RE: Peter Gutmann data deletion theaory?
One thing I would add here is the difference between the physical data and
its meaning.
Physically, it may always be possible to retrieve data, but when there is no
notion of the topic at hand or the possible semantic associated with the
data, then that may be an impossible task trying to assemble pieces that in
the end, can have several meanings.
But in the end, I would assume this thread is focusing on the abilities to
retrieve and not to assemble.
Just my 2 cents.
Tiago Halm
-----Original Message-----
From: Barbara Lockwood [mailto:barbis@xxxxxxxxxxxxx]
Sent: quinta-feira, 21 de Julho de 2005 19:43
To: 'Jared Johnson'; focus-ms@xxxxxxxxxxxxxxxxx
Cc: bugtraq@xxxxxxxxxxxxxxxxx
Subject: RE: Peter Gutmann data deletion theaory?

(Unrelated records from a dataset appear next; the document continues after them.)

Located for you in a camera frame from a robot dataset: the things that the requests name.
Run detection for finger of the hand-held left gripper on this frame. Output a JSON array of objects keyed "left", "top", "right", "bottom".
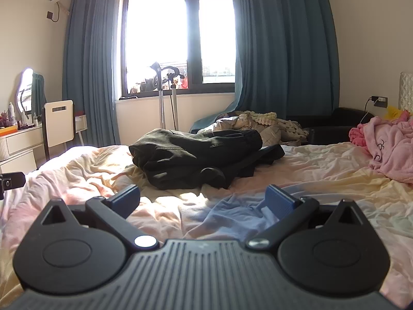
[{"left": 0, "top": 172, "right": 26, "bottom": 201}]

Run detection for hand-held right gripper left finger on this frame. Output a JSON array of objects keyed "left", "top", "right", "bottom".
[{"left": 41, "top": 184, "right": 160, "bottom": 249}]

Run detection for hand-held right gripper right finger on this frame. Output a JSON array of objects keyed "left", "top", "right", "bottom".
[{"left": 243, "top": 184, "right": 371, "bottom": 249}]

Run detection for black pants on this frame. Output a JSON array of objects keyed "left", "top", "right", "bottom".
[{"left": 128, "top": 128, "right": 263, "bottom": 190}]

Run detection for white dresser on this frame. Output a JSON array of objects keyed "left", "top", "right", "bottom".
[{"left": 0, "top": 124, "right": 44, "bottom": 175}]

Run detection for pastel tie-dye bed sheet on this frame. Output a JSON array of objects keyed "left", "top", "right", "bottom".
[{"left": 0, "top": 144, "right": 413, "bottom": 310}]

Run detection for white backed chair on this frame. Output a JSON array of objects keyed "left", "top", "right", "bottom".
[{"left": 42, "top": 100, "right": 76, "bottom": 162}]

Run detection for patterned cream blanket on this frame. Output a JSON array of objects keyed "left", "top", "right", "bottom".
[{"left": 277, "top": 118, "right": 310, "bottom": 145}]

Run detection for small white side table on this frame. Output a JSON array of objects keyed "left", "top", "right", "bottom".
[{"left": 73, "top": 113, "right": 88, "bottom": 143}]

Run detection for beige quilted blanket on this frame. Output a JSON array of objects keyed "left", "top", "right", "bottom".
[{"left": 197, "top": 110, "right": 283, "bottom": 146}]

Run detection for yellow knit blanket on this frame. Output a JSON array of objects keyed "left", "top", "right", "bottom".
[{"left": 245, "top": 111, "right": 278, "bottom": 121}]

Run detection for teal hanging cloth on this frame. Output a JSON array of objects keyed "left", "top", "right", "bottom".
[{"left": 32, "top": 73, "right": 47, "bottom": 117}]

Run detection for wavy lit mirror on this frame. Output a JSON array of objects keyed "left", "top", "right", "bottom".
[{"left": 16, "top": 68, "right": 34, "bottom": 113}]

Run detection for garment steamer stand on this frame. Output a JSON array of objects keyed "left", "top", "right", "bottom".
[{"left": 150, "top": 61, "right": 168, "bottom": 130}]

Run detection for bright pink blanket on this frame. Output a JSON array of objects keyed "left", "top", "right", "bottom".
[{"left": 349, "top": 126, "right": 370, "bottom": 148}]

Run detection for silver tripod stand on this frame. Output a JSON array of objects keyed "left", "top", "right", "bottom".
[{"left": 161, "top": 65, "right": 188, "bottom": 131}]

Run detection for light pink fleece robe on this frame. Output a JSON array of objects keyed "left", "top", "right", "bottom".
[{"left": 363, "top": 111, "right": 413, "bottom": 180}]

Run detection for blue curtain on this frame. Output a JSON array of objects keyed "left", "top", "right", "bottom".
[
  {"left": 62, "top": 0, "right": 121, "bottom": 147},
  {"left": 189, "top": 0, "right": 341, "bottom": 134}
]

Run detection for yellow plush item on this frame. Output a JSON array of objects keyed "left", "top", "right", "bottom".
[{"left": 385, "top": 105, "right": 404, "bottom": 121}]

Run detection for white padded headboard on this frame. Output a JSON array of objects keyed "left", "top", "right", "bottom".
[{"left": 399, "top": 71, "right": 413, "bottom": 112}]

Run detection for dark framed window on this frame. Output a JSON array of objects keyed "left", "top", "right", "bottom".
[{"left": 120, "top": 0, "right": 237, "bottom": 97}]

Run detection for charger cable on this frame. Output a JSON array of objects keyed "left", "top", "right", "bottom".
[{"left": 358, "top": 98, "right": 375, "bottom": 125}]

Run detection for air conditioner power cord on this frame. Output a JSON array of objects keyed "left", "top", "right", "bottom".
[{"left": 46, "top": 2, "right": 62, "bottom": 22}]

This is a well known fact of data forensic science and why this science
flourishes at all. Overwriting data hardly obscures the data. Even when
sections of data sectors are overwritten many times, changes can very often
be reverse engineered. There are companies out there that make their entire
revenue on just such reconstructions.
In fact even de-gaussing (magnetic relignment of ions) sometimes fails to
remove all residual data. The degaussing machine can fail to cover the
separating bands between data. Imagine you had an eraser and managed to
completely erase everything except the top parts of characters. You could
probably guess what the data said. Imperfections in the media, the optical
writing mechanism and the de-gaussing tools can all contribute to there
being some residual data left.
Bar Biszick-Lockwood (cisa, cissp, csqa)
SDLC & Security Process Standards Expert
GCC SOX 404 Audit and Remediation
QualityIT
206-388-3333
pager message: 4252415391@xxxxxxxxxxx
barbis@xxxxxxxxxxxxx
RESOURCE SITE: http://www.securityprocessprofessional.com
SERVICES SITE http://www.qualityit.net
-----Original Message-----
From: Jared Johnson [mailto:jaredsjazz@xxxxxxxxx]
Sent: Wednesday, July 20, 2005 4:49 PM
To: focus-ms@xxxxxxxxxxxxxxxxx
Cc: bugtraq@xxxxxxxxxxxxxxxxx
Subject: Peter Gutmann data deletion theaory?
All,
Do you all agree with Peter Gutman's conclusion on his theory that data can
never really be erased, as noted in his quote below:
"Data overwritten once or twice may be recovered by subtracting what is
expected to be read from a storage location from what is actually read. Data
which is overwritten an arbitrarily large number of times can still be
recovered provided that the new data isn't written to the same location as
the original data (for magnetic media), or that the recovery attempt is
carried out fairly soon after the new data was written (for RAM). For this
reason it is effectively impossible to sanitise storage locations by simple
overwriting them, no matter how many overwrite passes are made or what data
patterns are written. However by using the relatively simple methods
presented in this paper the task of an attacker can be made significantly
more difficult, if not prohibitively expensive."
It seems that the perhaps the only real way to rid your Hard Drives of data
is to burn them.
I'd love to hear some thoughts on this from security and data experts out
there.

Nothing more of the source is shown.